There's little doubt that Windows 8 will be successful in the long run, if only because the vast majority of PCs puchased after October 26 will include the operating system, and in may ways, the Windows platform is currently too big to fail. Nonetheless, Microsoft's touch-focused inspiration—its entire reason for relegating the desktop to second-class status and moving to live tiles and Windows 8 apps—lies in the booming tablet marketplace. As PC sales flatten, transitioning to mobile is the only way for Microsoft to keep foward momentum.

Will the Windows Store be presentable at launch?

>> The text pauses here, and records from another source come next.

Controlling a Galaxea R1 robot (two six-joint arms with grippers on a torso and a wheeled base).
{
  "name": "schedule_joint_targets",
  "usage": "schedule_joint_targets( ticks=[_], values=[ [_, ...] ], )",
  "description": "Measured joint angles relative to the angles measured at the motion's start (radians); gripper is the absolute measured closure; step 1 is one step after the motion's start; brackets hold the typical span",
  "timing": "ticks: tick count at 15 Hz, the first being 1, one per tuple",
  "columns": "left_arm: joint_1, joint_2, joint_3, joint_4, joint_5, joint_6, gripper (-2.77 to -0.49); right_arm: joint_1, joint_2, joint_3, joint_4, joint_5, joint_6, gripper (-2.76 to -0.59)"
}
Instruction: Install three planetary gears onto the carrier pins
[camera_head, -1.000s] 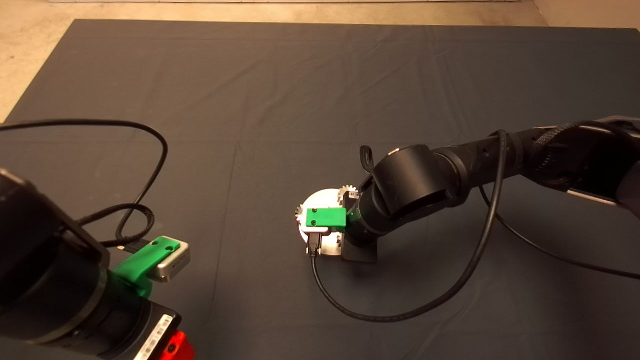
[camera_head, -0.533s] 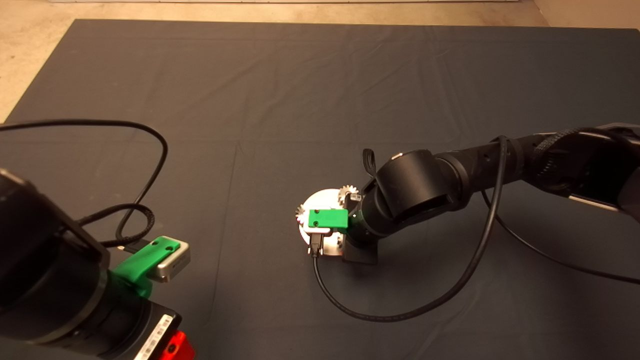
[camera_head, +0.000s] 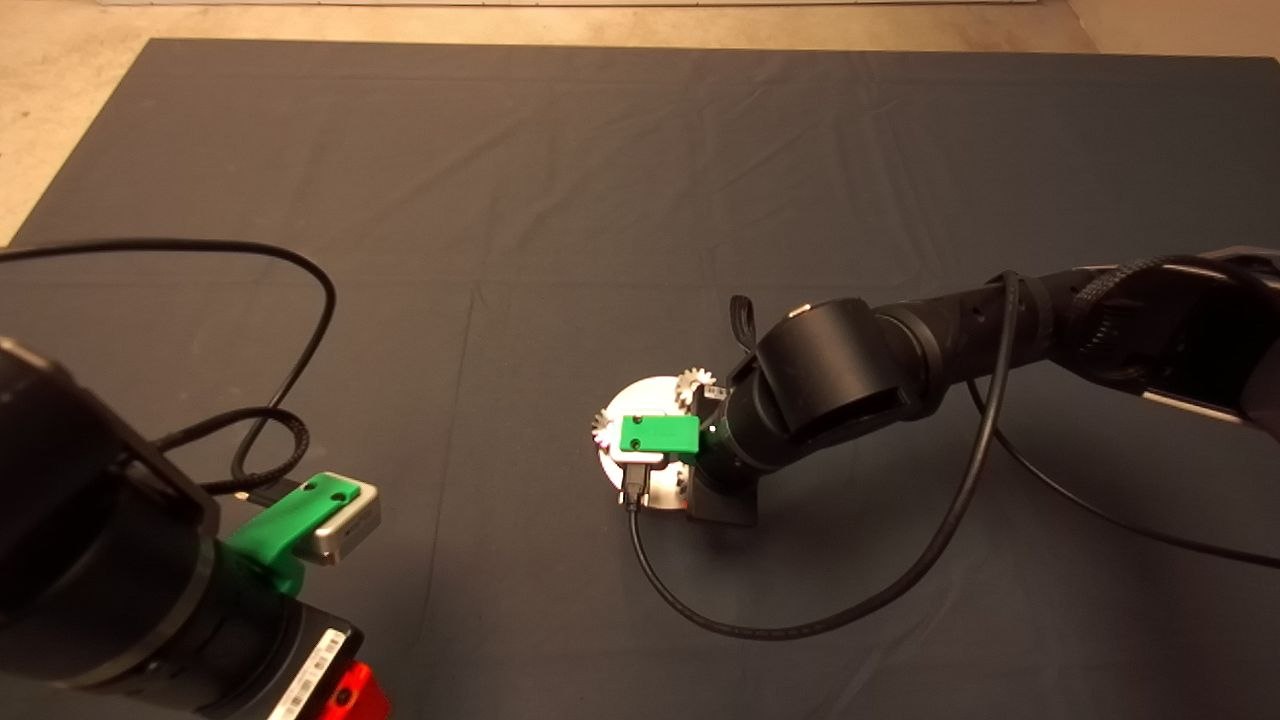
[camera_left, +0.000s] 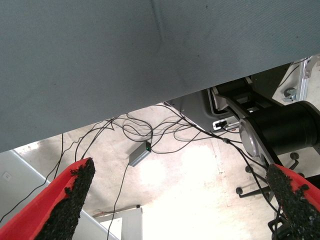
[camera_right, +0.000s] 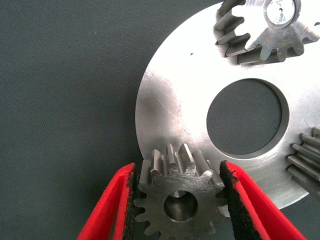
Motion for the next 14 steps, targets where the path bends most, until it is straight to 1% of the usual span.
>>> schedule_joint_targets(
  ticks=[4,9,12,13,14],
  values=[
    [0.000,0.000,0.000,0.000,0.000,0.000,-2.48,-0.008,0.000,0.000,-0.007,0.000,0.000,-1.08],
    [0.000,0.000,0.000,0.000,0.000,0.001,-2.48,-0.008,0.000,0.000,-0.008,0.000,0.000,-1.11],
    [0.000,0.000,0.000,0.000,0.000,0.002,-2.48,-0.008,0.000,0.000,-0.008,-0.001,0.000,-1.17],
    [0.000,0.000,0.000,0.000,0.000,0.003,-2.48,-0.007,0.000,0.000,-0.010,-0.001,0.000,-1.26],
    [0.000,0.000,0.000,0.000,0.000,0.003,-2.48,-0.007,0.000,0.001,-0.011,-0.001,0.000,-1.26]
  ],
)
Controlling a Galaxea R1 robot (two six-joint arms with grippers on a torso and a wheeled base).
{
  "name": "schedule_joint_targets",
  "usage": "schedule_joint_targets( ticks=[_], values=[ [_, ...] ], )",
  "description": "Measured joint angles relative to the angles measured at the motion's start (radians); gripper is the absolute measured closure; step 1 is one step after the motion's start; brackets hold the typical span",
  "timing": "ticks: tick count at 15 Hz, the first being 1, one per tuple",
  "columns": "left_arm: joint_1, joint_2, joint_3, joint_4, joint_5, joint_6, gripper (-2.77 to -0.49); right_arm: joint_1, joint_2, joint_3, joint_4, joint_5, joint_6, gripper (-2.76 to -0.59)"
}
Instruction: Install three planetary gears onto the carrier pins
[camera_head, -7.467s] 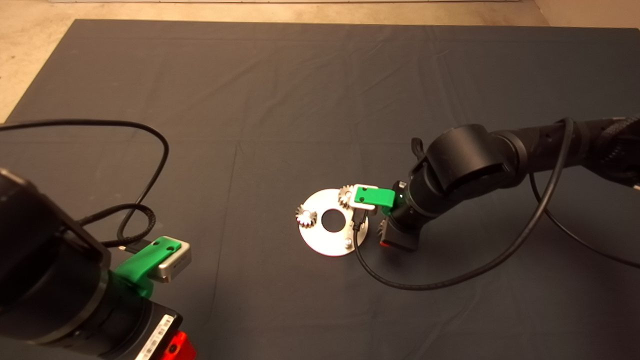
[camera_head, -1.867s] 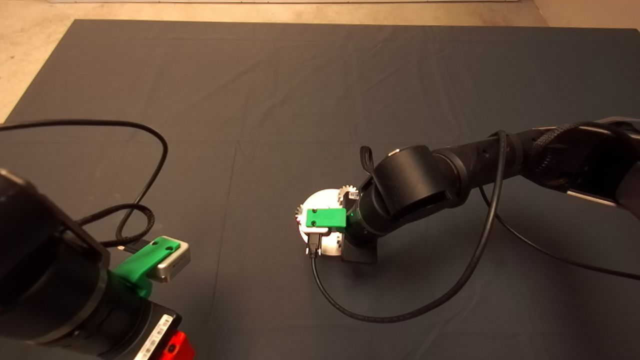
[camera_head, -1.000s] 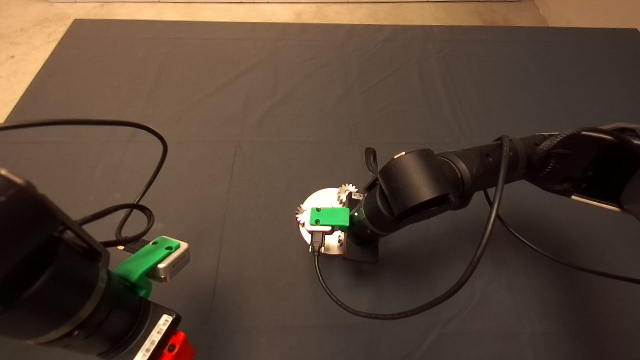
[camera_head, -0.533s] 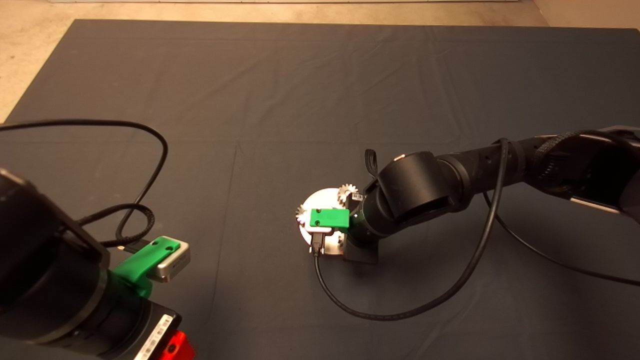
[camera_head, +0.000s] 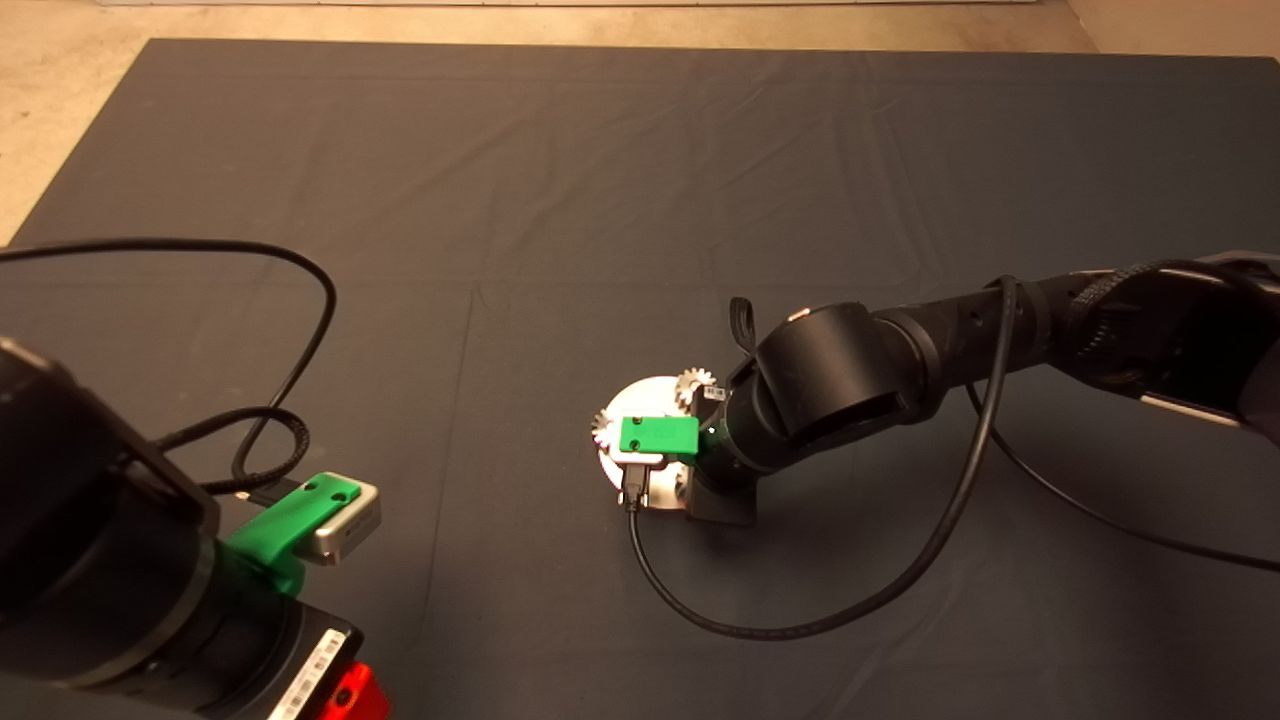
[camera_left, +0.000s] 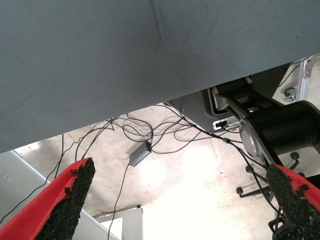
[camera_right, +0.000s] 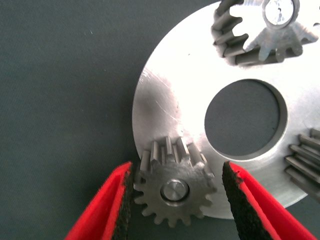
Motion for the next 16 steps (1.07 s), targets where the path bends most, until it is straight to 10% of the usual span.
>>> schedule_joint_targets(
  ticks=[10,16],
  values=[
    [0.000,-0.001,0.000,0.000,0.000,0.000,-2.48,0.014,-0.028,0.069,0.006,-0.003,0.060,-1.65],
    [0.000,-0.125,0.000,0.000,0.001,0.001,-2.70,0.119,-0.093,0.140,0.059,0.001,0.532,-1.84]
  ],
)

Or will it, like the Windows Phone Store, suffer from a scarce app selection and multitudinous missing must-have downloads? Windows RT's near-term success and Microsoft's long-term hopes ride on the answer.

The Windows Store has only one chance to make a first impression. And now the world waits for October 26, when multiple thousands of customers enter Microsoft’s new marketplace for the very first time.